Granada was recently forced to pay almost £200,000 compensation to an ex-employee for failing to supply a reference, highlighting the importance of getting it right. Veronica Dean answers some of your most frequently asked questions
Is an organisation obliged to provide a reference? As a rule there is no obligation on an employer to provide a reference to a prospective employer of one of its past or current employees. But as with all general rules there are exceptions - as Granada Hospitality discovered recently when an award of £195,000 was made against it.

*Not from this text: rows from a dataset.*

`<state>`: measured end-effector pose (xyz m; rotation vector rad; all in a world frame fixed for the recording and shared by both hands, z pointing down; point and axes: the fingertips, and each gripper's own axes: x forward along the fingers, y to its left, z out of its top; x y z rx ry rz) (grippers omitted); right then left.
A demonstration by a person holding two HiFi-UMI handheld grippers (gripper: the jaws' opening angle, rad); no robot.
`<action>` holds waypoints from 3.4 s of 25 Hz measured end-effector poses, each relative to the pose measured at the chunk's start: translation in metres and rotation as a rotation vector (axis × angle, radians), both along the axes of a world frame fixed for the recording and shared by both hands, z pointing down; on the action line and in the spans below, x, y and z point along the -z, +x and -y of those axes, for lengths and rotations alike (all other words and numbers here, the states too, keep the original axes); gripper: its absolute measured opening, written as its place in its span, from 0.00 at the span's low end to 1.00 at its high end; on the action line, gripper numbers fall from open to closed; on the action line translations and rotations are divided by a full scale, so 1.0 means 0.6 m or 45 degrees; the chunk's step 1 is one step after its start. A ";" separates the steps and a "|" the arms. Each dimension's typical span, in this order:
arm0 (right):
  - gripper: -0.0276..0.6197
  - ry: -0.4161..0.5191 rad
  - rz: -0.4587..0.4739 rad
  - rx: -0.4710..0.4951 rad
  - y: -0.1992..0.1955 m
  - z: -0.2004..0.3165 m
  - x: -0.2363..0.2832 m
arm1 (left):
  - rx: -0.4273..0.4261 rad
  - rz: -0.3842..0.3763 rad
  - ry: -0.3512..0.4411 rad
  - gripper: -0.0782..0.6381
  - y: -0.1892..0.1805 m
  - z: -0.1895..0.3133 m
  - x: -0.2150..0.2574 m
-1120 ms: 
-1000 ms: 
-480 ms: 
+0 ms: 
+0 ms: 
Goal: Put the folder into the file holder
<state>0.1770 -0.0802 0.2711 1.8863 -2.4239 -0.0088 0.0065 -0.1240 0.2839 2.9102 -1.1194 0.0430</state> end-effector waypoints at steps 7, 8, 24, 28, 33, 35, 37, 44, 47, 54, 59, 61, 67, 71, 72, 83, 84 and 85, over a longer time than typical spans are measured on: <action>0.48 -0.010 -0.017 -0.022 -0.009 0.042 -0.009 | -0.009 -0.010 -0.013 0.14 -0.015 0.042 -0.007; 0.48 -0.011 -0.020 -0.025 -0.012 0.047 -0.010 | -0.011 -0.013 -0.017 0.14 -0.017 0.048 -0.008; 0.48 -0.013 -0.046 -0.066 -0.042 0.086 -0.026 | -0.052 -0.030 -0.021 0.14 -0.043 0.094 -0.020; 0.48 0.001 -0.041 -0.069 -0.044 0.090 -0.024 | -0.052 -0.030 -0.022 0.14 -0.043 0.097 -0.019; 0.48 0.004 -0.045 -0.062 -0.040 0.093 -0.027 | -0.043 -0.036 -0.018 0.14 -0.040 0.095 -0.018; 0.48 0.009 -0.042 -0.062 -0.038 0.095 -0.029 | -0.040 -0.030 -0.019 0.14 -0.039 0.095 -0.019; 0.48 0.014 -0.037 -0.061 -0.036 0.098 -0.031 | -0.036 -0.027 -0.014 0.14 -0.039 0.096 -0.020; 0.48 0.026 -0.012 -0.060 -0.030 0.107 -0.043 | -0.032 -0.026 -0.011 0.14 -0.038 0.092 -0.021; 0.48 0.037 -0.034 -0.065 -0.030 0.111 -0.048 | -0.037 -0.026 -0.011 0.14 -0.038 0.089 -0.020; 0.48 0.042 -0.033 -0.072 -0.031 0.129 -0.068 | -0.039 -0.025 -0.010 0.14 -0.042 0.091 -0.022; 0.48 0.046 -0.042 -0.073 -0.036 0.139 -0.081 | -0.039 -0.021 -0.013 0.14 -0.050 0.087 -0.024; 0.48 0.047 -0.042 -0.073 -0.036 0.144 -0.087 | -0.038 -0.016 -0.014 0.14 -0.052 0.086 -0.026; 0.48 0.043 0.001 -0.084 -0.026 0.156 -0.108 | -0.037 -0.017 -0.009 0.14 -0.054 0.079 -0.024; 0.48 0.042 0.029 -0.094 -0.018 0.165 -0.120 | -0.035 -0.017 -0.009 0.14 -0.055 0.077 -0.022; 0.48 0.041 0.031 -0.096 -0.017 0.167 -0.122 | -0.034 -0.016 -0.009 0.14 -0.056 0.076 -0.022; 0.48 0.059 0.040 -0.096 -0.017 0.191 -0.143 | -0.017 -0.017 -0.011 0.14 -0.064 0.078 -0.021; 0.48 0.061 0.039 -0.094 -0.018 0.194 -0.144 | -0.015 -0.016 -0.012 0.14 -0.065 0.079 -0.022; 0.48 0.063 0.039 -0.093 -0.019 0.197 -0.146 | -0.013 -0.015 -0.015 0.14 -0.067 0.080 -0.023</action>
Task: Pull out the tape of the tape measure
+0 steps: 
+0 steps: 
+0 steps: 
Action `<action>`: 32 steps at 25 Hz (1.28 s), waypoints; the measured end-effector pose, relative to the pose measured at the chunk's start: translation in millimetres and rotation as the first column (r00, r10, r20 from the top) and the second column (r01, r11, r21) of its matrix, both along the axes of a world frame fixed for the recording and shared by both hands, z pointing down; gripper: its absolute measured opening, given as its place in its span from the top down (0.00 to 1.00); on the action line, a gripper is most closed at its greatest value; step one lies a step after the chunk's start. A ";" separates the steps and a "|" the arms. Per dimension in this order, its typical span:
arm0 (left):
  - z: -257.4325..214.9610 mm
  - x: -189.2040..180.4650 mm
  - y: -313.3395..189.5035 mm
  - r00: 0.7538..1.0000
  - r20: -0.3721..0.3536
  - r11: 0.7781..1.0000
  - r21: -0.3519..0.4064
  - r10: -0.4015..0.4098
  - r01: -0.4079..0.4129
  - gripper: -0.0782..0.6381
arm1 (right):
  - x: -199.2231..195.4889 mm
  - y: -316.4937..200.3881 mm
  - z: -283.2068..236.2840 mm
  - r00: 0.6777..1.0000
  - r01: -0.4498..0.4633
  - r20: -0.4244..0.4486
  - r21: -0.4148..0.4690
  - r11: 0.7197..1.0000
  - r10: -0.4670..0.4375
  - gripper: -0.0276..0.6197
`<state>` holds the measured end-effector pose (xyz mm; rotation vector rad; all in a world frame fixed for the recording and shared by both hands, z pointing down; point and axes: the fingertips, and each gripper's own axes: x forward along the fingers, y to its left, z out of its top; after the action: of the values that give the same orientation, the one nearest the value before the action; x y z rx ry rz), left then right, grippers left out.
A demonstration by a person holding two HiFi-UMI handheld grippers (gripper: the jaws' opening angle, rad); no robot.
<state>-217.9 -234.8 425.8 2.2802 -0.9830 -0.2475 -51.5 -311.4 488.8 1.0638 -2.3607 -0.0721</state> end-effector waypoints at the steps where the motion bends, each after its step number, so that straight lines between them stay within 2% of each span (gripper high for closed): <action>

Granada refused to provide a reference to a former employee as a consequence of her having brought a successful sex discrimination action against the company in 1993 (she was awarded £11,000). Granada refused to provide any of the organisations she applied to with a job reference, making it very difficult for her to secure new employment. The ex-employee, who had been the manageress of a bowling alley owned by the Granada Group, brought her second claim against the company in 1994. It took five years to pursue, including a referral to the European Court of Justice.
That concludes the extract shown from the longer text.